What you should do: Pull every line containing "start" out of the material below.

Provided material:
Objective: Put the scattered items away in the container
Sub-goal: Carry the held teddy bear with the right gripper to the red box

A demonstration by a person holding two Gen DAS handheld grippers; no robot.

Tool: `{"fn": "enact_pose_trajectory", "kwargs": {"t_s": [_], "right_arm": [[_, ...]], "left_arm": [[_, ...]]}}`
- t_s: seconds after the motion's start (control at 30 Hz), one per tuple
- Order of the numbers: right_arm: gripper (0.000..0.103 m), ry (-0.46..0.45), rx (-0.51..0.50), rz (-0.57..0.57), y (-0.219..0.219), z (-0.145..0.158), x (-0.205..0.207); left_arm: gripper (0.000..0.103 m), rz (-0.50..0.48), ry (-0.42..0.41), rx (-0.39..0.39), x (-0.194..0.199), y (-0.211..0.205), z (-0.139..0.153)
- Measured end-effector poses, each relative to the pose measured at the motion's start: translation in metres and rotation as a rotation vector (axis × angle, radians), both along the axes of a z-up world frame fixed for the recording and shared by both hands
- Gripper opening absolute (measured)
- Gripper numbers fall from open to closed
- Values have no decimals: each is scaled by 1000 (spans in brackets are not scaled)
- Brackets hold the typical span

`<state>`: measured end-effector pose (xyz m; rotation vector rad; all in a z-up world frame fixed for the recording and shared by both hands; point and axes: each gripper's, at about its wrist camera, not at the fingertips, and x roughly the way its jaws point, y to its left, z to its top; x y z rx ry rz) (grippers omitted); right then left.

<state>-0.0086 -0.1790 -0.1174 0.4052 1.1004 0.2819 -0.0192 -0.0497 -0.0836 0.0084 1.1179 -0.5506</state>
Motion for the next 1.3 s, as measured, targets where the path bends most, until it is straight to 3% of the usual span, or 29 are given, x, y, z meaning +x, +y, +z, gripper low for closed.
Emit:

Task solution:
- t_s: seconds after the motion's start (control at 30 Hz), one per tuple
- Measured end-effector poses, each relative to the pose measured at the motion's start: translation in metres and rotation as a rotation vector (axis × angle, radians), both along the axes of a z-up world frame fixed for the recording and shared by both hands

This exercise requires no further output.